Dáil debates

Wednesday, 24 June 2020

Emergency Bed Capacity: Statements

 

8:05 pm

Photo of Holly CairnsHolly Cairns (Cork South West, Social Democrats) | Oireachtas source

I have quite a few questions for the Minister but I will try to be quick so that there is time to come back in after he responds. This pandemic has illustrated the importance of healthcare delivery at the point of need. Before, during and after the Covid-19 crisis, an issue of extreme concern for people in west Cork is the potential downgrading of Bantry General Hospital to a model 2 facility. The hospital provides vital healthcare services for the population of west Cork, some parts of which are more than a two-hour drive to Cork city. Downgrading the only acute hospital in this large geographical area will result in people's chances of survival being lower simply by virtue of living in west Cork. It is hard to believe we are even talking about this. Not only is this facility crucial to the local population but, without it, there will be a catastrophic knock-on effect on bed capacity in Cork University Hospital, which is already overstretched at the best of times. As things begin to return to normal, it is essential that this issue of fundamental importance to the people of Cork South-West is not forgotten about. What reassurance can the Minister provide that Bantry General Hospital will not be downgraded to a model 2 facility?

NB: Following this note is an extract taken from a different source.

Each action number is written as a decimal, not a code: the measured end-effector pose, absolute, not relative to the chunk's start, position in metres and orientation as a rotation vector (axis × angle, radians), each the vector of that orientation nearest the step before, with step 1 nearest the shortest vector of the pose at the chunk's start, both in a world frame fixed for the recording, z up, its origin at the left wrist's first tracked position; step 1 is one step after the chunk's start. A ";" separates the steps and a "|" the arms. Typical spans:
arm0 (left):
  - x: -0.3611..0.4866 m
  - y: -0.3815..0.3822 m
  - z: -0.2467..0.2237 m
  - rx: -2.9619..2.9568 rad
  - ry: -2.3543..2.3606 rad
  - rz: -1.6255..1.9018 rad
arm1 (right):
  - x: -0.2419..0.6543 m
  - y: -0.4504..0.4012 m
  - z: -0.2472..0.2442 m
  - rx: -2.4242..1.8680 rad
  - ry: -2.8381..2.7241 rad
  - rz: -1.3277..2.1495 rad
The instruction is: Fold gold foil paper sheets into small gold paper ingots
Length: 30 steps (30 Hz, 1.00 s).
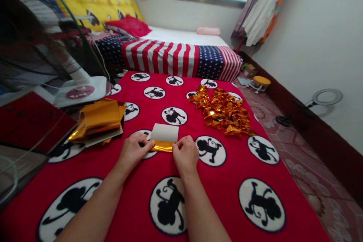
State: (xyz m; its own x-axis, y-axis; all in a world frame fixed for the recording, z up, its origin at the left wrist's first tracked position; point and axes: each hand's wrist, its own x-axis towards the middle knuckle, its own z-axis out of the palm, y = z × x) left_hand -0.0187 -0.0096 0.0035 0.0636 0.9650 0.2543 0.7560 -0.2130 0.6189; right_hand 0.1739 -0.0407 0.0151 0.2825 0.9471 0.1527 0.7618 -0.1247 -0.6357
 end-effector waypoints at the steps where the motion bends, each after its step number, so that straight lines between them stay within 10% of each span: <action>1: -0.019 -0.010 0.003 2.023 1.730 0.912 | 0.174 -0.041 0.015 -1.938 -1.530 0.381; 30: -0.019 -0.011 0.003 2.074 1.842 0.809 | 0.173 -0.039 0.015 -1.990 -1.516 0.384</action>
State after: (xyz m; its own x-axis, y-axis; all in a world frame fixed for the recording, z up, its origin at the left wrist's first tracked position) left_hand -0.0189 -0.0108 0.0030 0.0453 0.9705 0.2366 0.8308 -0.1681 0.5306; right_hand 0.1733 -0.0385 0.0151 0.3053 0.9438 0.1267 0.7700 -0.1664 -0.6159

At the start of June, representatives of the Irish Medical Organisation, IMO, told the Special Committee on Covid-19 Response that between outpatient, inpatient and day case appointments, there are now approximately 800,000 people on waiting lists in Ireland. Cancer screenings are yet to restart and GP access to diagnostics and referral pathways is closed. There is now a very serious delay in accessing non-Covid care. The IMO predicts an inherent reduction in capacity in our public services of up to 50% following the implementation of new safety measures. This is in the context of a health service that normally operates at close to 100% capacity. The hospital capacity review in 2018 advised that the public health service needed an additional 2,590 hospital beds. That recommendation was made in the context of reform measures under Sláintecare, which is being pushed back under the new programme for Government. Funding for Sláintecare will only begin to be looked at ahead of budget 2022, meaning that the predicted bed capacity requirement will be too low. In fact, the IMO now believes we need some additional 5,000 beds to meet future demand. In light of new restrictions for health settings, what are the implications for bed capacity and the capacity review published in 2018?

Critical care staff have raised concerns about intensive care unit, ICU, bed capacity, which was already short of the review recommendations and below the European average before Covid-19. This crisis has underlined just how important ICU capacity is. The critical care community has made an enormous contribution to staff reallocation to ensure a temporary increase in ICU capacity at this time. However, this is a short-term surge and is not sustainable. Can the Minister outline his plans for additional recruitment of critical care staff and the provision of long-term, sustainable ICU bed capacity?

Despite the premium paid by the State for the use of private hospitals, they have remained at a very low bed capacity of approximately one third on average over recent months. These private beds were opened on a temporary basis during the crisis but they need to be retained for public use to ease the recovery of our health services as routine care resumes. Will the Minister comment on what the new agreement with private hospitals will look like after the current agreement ends next week?

Hospital capacity is not reliant on beds alone, as other Deputies have noted. It depends on a range of factors across the health system, including primary care services, social care provision and staffing. There are calls to open up more positions for non-consultant hospital doctors, NCHDs. Many junior doctors answered Ireland's call to return home during the crisis. As the Minister said, this is a once-in-a-generation opportunity to effect real change. We now have more junior doctors in this country than there are vacancies but getting people to come home is only half the battle. Many who did return are facing the prospect of unemployment because there are not enough positions and they cannot emigrate because of the travel restrictions. We need to ensure that junior doctors are encouraged to stay by opening up more positions in NCHD training programmes so that every person who returned to work in our hospitals during this crisis can be hired. Will positions be offered to those junior doctors and will more places on training programmes be offered to ensure longer-term job security and progression?

Social care provision is equally vital to improving our overall hospital bed capacity. Before this crisis, on any given day there were around 700 people across Ireland in delayed discharge from hospital while awaiting home care packages. Will we be reverting to this same mismatch? Will the Minister commit to bringing forward the long-promised work of introducing a statutory right to home care provision? Will he provide an update on the timeline for that process having regard to any changes caused by the Covid-19 crisis?